BEGIN Input records

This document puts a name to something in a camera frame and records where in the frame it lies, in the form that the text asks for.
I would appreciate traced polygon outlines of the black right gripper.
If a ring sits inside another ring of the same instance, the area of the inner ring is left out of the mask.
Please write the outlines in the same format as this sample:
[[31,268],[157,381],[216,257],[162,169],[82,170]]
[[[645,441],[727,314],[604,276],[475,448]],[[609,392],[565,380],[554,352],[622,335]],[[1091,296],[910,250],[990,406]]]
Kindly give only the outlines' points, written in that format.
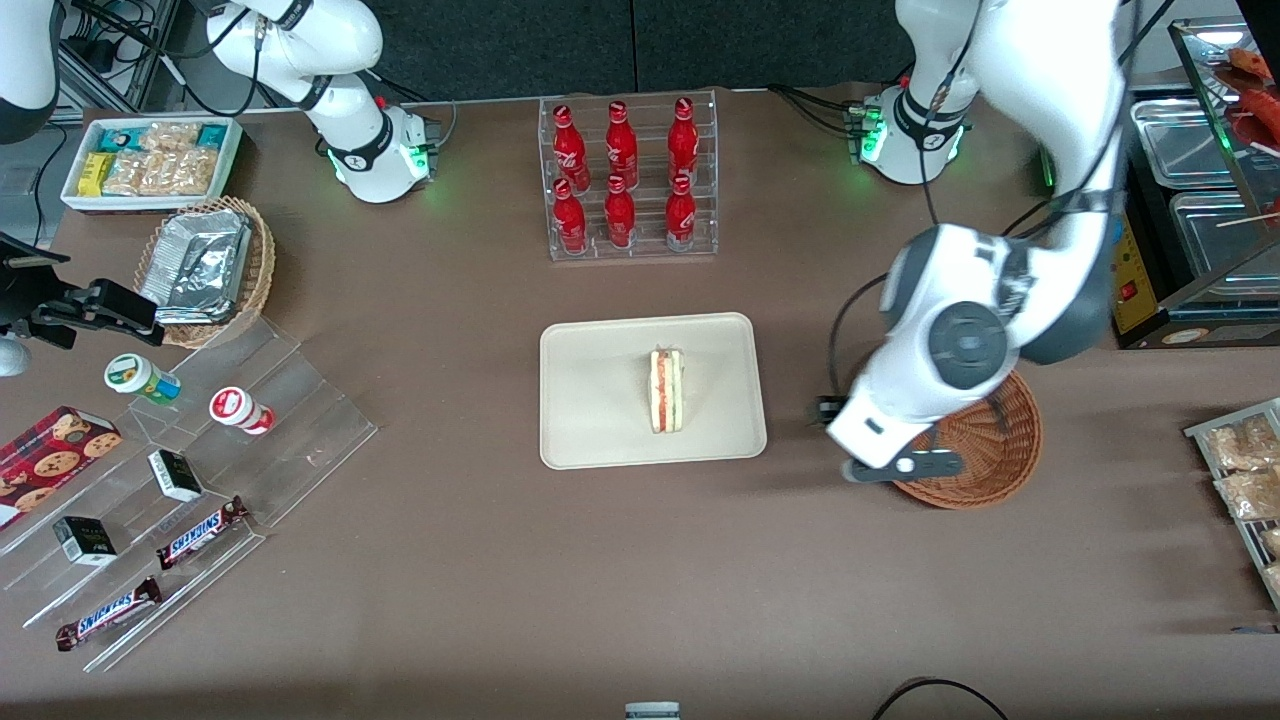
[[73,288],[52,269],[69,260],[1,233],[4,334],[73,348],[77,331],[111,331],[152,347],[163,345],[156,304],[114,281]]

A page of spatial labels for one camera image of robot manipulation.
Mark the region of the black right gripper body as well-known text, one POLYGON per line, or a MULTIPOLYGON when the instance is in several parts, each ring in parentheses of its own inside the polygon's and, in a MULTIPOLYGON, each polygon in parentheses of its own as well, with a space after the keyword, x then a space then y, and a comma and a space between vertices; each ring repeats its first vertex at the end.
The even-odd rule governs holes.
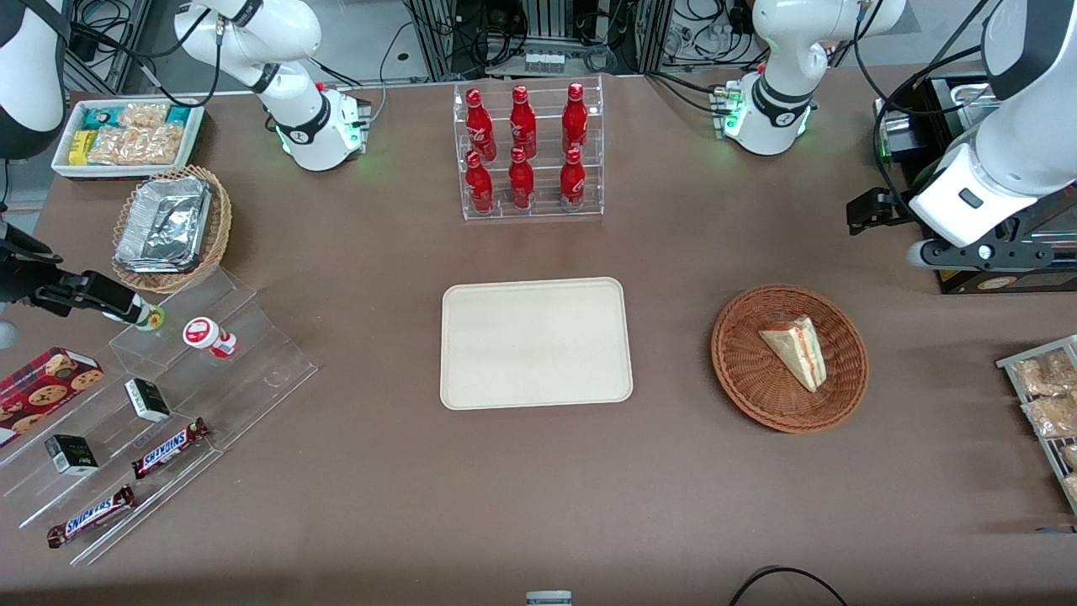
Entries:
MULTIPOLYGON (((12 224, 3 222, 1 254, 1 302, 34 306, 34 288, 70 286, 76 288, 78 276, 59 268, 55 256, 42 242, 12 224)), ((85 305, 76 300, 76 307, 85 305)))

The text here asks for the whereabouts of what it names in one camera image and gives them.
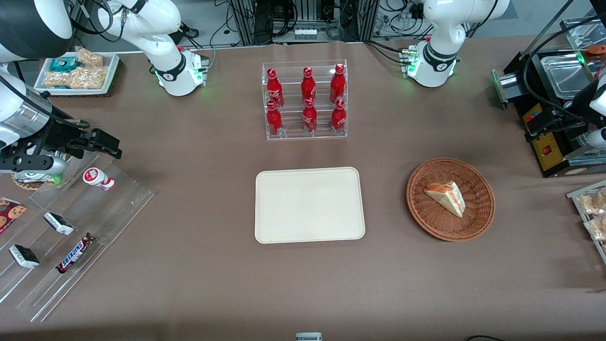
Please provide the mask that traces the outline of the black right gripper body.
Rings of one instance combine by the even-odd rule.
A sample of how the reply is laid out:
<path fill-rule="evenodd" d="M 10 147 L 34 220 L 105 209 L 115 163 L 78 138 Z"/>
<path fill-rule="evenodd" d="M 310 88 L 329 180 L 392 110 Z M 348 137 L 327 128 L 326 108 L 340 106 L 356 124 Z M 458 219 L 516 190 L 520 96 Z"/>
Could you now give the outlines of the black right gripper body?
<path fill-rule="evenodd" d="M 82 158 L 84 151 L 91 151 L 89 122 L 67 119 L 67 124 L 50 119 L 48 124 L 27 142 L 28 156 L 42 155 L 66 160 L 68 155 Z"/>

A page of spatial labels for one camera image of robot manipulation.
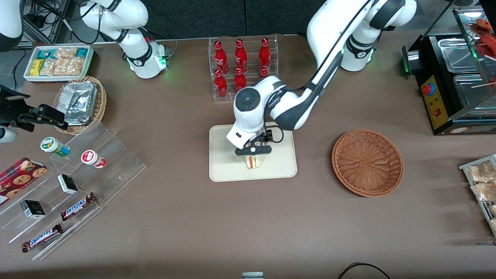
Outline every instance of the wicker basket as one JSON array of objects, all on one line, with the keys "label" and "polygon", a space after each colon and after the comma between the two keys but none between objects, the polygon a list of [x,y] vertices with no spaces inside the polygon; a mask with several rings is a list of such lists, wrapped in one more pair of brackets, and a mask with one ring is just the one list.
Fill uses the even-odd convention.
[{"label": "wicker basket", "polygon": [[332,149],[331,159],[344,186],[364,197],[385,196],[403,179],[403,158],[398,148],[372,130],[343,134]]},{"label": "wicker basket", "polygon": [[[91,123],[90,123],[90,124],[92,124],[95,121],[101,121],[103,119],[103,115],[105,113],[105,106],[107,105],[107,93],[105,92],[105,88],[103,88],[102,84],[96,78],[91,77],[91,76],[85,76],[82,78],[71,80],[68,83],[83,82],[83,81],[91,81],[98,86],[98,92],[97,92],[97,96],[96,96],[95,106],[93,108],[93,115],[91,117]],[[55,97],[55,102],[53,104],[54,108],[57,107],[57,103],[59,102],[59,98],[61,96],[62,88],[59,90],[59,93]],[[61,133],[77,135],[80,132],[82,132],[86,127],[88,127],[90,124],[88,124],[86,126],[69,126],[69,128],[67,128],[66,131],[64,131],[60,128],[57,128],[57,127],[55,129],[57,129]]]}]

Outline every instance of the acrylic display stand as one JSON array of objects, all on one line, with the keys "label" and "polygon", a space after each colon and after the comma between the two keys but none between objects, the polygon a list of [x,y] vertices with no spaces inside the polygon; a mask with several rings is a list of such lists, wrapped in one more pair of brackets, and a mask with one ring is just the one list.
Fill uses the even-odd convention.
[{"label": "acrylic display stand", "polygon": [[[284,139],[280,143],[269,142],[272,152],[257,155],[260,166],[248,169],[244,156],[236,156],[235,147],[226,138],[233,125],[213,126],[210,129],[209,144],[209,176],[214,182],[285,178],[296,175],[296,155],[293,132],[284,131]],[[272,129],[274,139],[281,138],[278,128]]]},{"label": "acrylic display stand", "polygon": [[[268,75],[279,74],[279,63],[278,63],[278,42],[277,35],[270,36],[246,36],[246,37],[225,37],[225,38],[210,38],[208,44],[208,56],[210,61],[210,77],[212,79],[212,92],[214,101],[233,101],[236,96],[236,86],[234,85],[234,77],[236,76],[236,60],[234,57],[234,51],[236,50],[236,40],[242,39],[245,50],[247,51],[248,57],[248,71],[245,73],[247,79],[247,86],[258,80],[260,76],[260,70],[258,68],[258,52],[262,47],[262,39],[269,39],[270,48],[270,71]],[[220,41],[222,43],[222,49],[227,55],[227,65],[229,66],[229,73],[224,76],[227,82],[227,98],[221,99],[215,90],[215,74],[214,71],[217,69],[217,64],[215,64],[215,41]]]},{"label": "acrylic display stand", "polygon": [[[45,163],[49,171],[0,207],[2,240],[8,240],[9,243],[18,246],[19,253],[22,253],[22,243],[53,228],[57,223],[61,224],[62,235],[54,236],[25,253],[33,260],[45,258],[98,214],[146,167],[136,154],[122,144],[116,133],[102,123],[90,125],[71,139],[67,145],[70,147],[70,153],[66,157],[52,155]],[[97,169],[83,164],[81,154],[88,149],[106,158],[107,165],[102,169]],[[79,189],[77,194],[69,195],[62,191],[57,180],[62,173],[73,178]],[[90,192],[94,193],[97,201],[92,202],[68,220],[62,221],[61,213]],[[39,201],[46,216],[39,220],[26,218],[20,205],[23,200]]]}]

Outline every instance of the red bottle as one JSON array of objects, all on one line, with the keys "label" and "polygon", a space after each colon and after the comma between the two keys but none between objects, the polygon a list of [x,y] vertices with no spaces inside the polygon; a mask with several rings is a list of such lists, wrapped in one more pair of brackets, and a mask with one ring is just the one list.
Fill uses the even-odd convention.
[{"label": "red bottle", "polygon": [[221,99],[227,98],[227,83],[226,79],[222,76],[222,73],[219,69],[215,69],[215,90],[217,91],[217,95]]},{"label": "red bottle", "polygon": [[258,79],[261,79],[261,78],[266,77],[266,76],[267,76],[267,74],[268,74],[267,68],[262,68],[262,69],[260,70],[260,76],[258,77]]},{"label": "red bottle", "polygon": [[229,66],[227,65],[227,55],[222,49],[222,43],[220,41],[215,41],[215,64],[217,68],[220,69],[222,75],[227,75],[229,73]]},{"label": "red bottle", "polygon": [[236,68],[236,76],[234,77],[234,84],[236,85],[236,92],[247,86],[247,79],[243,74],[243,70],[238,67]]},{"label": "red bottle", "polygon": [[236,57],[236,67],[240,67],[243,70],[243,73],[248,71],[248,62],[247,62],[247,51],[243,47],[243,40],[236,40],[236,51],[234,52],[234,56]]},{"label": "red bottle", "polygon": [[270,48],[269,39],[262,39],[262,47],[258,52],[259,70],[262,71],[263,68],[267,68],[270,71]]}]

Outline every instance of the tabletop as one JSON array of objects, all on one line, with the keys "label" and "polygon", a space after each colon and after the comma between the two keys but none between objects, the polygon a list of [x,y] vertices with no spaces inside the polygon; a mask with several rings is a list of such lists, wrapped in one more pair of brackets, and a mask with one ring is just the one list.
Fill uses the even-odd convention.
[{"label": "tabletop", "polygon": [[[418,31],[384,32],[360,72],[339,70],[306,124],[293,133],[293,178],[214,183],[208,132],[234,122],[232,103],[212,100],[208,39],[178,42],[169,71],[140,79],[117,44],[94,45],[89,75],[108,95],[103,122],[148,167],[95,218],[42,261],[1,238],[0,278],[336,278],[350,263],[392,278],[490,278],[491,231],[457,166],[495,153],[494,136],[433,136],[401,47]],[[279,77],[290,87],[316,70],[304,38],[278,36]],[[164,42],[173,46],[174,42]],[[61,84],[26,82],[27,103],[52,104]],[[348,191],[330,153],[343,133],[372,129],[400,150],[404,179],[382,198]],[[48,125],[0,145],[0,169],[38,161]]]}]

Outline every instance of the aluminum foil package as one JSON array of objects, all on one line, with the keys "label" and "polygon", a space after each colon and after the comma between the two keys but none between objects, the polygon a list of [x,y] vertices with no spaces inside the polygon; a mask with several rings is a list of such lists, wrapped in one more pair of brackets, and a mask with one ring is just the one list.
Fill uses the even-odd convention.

END Input records

* _What you have to do_
Pick out each line above that includes "sample" and show it.

* _Solution for this problem_
Please write the outlines in the same format as this sample:
A sample of how the reply is laid out:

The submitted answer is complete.